Karena itu, Winang menilai langkah Bank Indonesia menurunkan suku bunga acuan bersifat psikologis demi memberi kepercayaan kepada masyarakat.

"Yang perlu dijaga adalah keyakinan masyarakat untuk tetap berbelanja supaya ekonomi tetap berjalan," ujarnya.

Harapan agar masyarakat Indonesia tetap berbelanja juga diutarakan CEO Home Credit Indonesia, Jaroslav Gaisler.

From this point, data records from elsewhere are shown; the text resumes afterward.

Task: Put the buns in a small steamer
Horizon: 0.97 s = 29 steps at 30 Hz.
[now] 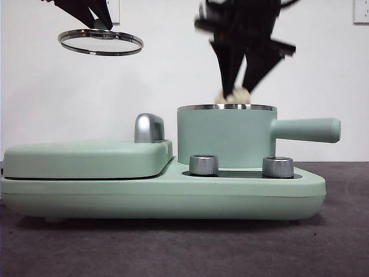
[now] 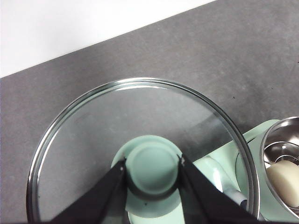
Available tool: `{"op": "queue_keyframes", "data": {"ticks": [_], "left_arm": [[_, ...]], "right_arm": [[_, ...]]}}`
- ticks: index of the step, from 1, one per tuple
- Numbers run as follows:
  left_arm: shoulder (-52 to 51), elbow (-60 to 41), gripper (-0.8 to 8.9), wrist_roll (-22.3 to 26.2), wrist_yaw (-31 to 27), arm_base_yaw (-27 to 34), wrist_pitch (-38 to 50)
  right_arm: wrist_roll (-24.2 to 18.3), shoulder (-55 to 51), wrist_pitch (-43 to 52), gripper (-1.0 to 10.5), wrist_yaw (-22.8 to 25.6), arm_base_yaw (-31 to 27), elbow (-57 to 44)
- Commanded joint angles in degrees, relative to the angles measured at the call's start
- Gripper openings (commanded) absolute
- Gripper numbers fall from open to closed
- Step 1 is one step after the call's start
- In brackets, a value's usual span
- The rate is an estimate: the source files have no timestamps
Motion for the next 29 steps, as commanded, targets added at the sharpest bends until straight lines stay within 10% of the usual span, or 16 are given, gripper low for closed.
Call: {"op": "queue_keyframes", "data": {"ticks": [1, 29], "left_arm": [[0.9, 1.92, 0.17, -0.5, 0.35, -0.22, 1.09], [1.01, 1.92, 0.17, -0.5, 0.35, -0.22, 1.14]], "right_arm": [[-0.7, 2.84, -0.44, 1.4, 1.62, -0.07, 1.46], [-1.03, 7.48, -5.01, 4.0, 4.61, -0.76, 7.98]]}}
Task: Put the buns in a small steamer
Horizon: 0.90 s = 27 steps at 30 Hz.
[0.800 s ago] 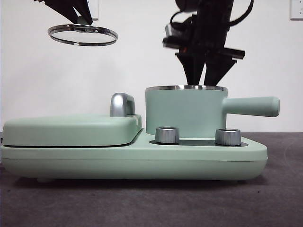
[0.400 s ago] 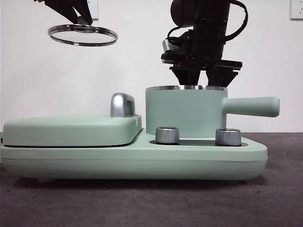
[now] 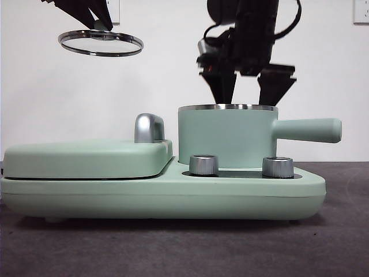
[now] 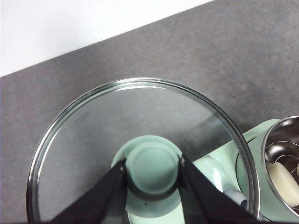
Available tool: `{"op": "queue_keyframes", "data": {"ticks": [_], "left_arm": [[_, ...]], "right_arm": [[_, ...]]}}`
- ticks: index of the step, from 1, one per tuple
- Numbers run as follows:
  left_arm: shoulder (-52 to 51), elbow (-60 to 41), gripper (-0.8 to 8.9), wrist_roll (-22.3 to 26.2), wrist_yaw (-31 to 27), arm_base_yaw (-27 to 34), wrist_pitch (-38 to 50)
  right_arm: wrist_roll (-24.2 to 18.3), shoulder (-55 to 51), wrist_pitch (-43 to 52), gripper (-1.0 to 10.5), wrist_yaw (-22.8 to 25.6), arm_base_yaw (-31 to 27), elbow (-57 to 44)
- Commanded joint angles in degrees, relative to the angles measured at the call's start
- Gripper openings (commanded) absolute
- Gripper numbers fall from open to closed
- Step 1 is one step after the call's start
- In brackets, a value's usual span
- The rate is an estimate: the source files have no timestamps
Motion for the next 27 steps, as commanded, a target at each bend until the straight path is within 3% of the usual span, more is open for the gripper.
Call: {"op": "queue_keyframes", "data": {"ticks": [1, 7, 15, 21, 27], "left_arm": [[0.85, 1.92, 0.17, -0.5, 0.33, -0.22, 1.16], [0.85, 1.92, 0.17, -0.5, 0.33, -0.22, 1.14], [0.85, 1.92, 0.17, -0.5, 0.33, -0.22, 1.14], [0.85, 1.92, 0.17, -1.03, 0.33, -0.24, 1.01], [0.85, 1.92, 0.17, -1.03, 0.33, -0.83, 1.03]], "right_arm": [[-0.22, 1.18, -2.36, 4.0, 1.07, 0.17, 4.83], [-0.22, -0.28, -10.01, 4.0, 2.47, 0.17, 12.68], [-0.24, -10.32, -14.69, 4.0, 2.47, 1.03, 12.35], [-0.22, -23.41, -14.67, 4.0, 2.51, 3.13, 5.2], [2.36, -40.81, -12.24, 4.0, 2.51, 7.3, -9.29]]}}
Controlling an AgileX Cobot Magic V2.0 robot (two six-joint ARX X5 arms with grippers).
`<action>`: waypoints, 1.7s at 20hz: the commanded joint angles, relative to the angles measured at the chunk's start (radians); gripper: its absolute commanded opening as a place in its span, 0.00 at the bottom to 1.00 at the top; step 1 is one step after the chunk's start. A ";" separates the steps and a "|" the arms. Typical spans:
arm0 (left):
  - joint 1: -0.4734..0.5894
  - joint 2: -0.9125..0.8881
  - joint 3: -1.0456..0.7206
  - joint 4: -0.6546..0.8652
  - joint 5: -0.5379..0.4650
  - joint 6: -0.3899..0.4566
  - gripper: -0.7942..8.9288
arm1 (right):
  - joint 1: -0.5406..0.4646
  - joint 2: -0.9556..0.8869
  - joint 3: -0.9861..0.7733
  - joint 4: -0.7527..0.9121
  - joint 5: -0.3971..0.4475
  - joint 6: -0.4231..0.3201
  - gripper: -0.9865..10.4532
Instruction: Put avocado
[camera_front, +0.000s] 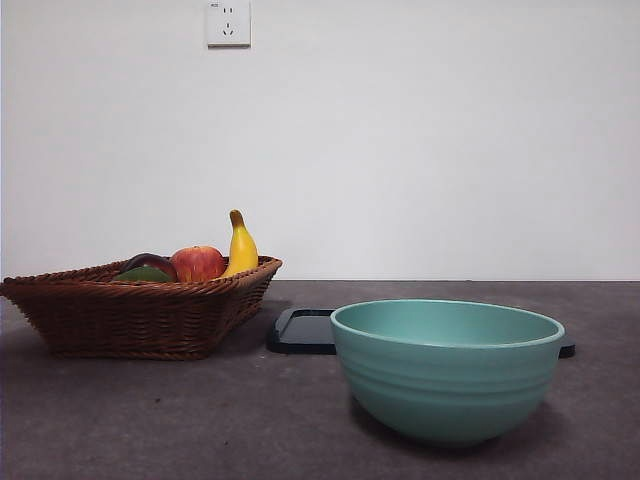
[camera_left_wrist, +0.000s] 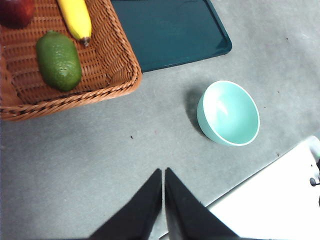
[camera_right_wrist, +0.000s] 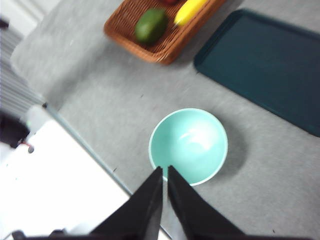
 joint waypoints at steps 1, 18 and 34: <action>-0.004 0.006 0.024 0.011 0.003 0.019 0.10 | 0.014 0.004 0.018 0.005 -0.001 -0.021 0.09; -0.005 0.042 0.024 0.116 -0.042 -0.016 0.50 | 0.014 0.010 0.018 0.005 0.007 -0.016 0.39; -0.119 0.576 0.025 0.478 -0.375 -0.067 0.50 | 0.014 0.044 0.018 0.004 0.008 -0.013 0.39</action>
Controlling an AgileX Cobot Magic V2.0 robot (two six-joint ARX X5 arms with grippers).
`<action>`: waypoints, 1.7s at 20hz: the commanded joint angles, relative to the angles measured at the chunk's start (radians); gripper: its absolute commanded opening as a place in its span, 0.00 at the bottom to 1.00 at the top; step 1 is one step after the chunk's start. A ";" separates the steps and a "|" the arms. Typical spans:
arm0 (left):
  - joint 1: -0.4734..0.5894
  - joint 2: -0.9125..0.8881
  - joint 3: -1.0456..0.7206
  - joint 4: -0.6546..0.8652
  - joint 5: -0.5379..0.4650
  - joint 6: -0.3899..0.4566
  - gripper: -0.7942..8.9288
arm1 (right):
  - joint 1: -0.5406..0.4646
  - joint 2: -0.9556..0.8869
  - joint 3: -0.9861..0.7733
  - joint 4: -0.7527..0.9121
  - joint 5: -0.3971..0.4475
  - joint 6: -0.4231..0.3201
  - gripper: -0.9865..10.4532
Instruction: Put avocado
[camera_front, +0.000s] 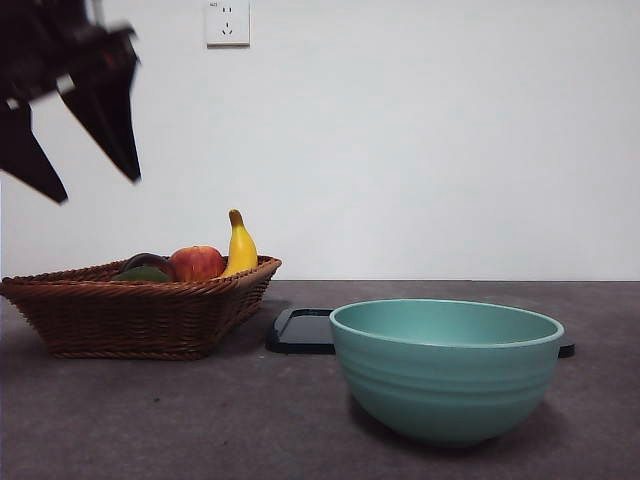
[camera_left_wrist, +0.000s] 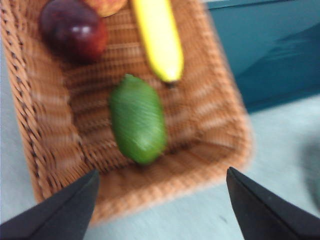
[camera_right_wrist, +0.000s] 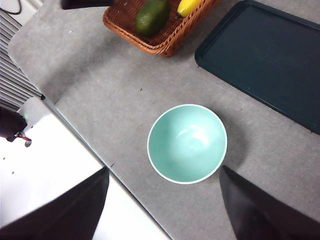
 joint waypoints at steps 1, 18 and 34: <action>-0.010 0.086 0.024 0.057 -0.042 -0.003 0.50 | 0.006 0.011 0.018 0.004 0.001 -0.005 0.39; -0.024 0.380 0.024 0.243 -0.105 -0.003 0.42 | 0.006 0.020 0.018 0.007 0.000 -0.004 0.39; -0.380 0.097 0.199 -0.056 0.113 -0.003 0.26 | 0.006 0.020 0.018 0.019 0.009 -0.004 0.39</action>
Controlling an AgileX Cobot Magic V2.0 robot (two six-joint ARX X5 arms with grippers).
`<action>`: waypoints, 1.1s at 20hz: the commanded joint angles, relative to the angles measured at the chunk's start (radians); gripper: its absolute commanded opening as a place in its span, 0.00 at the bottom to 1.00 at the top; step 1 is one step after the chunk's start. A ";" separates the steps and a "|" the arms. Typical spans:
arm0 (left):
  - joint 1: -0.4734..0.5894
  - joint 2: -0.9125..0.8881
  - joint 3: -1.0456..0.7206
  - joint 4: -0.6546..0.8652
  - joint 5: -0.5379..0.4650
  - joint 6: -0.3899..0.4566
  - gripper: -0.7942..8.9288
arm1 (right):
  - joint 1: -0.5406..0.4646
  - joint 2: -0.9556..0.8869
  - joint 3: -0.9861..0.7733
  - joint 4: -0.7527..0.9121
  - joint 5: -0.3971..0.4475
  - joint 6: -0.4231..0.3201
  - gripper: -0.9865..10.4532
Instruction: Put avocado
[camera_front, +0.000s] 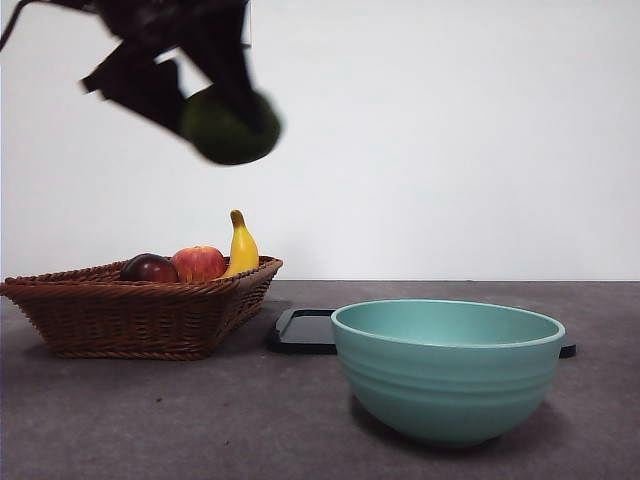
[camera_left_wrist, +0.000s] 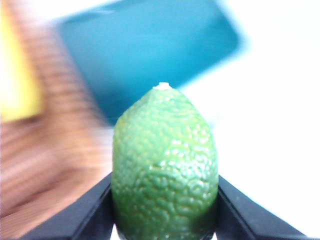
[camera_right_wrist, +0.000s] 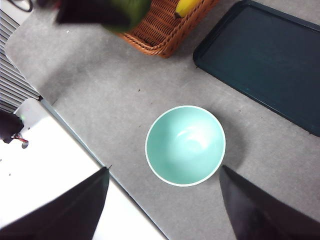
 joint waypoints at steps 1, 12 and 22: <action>-0.114 0.028 0.017 0.011 0.007 -0.003 0.26 | 0.006 0.008 0.018 0.008 0.002 -0.004 0.39; -0.365 0.304 0.017 0.163 -0.075 0.030 0.26 | 0.006 0.008 0.018 0.005 0.002 -0.004 0.39; -0.380 0.433 0.017 0.229 -0.101 0.035 0.40 | 0.006 0.008 0.018 0.005 0.002 -0.004 0.39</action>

"Dengan adanya penurunan suka bunga ini, diharapkan akan membuat lending rate dari perbankan semakin kompetitif dan memicu pertumbuhan kredit. Secara umum kebijakan ini diharapkan mampu merangsang daya beli yang berujung kepada peningkatan konsumsi masyarakat di dalam negeri," sebutnya dalam pernyataan kepada BBC Indonesia.

"Dan seperti kita ketahui bersama, konsumsi domestik masih menjadi tulang punggung dan kontributor utama bagi perekonomian Indonesia,"

Hak atas foto EPA
Image caption Agar ekonomi bisa berjalan, Enny Sri Hartati selaku pengamat ekonomi dari INDEF, mengatakan pemerintah perlu memperhatikan sektor fiskal dengan memberi insentif kepada pelaku usaha kecil dan menengah.

Kebijakan fiskal

Enny Sri Hartati, pengamat dari Institute for Development of Economics and Finance (INDEF), menyamakan kebijakan Bank Indonesia dalam menurunkan suku bunga acuan dengan memberi gula-gula kepada masyarakat.

"Ibaratnya mobil, BI menekankan pada remnya agar ekonomi tetap stabil dan inflasi tidak naik. Kalau inflasi terkendali, daya beli masyarakat terjaga. Tapi masalahnya, karena ada perlambatan pertumbuhan ekonomi, diperlukan akselerasi," kata Enny.

Agar mobil bisa 'digas', menurut Enny, pemerintah juga perlu memperhatikan sektor fiskal dengan memberi insentif kepada industri serta usaha kecil dan menengah.

"Selain mengeluarkan kebijakan moneter, pemerintah harus memperhatikan perizinan, bahan baku, penyediaan listrik, infrastruktur, dan sebagainya."

Dalam pidatonya beberapa waktu lalu, Presiden Joko Widodo akan menggelontorkan sekitar sepertiga Rencana Belanja Negara 2018 untuk transfer daerah dan dana desa demi pemerataan ekonomi.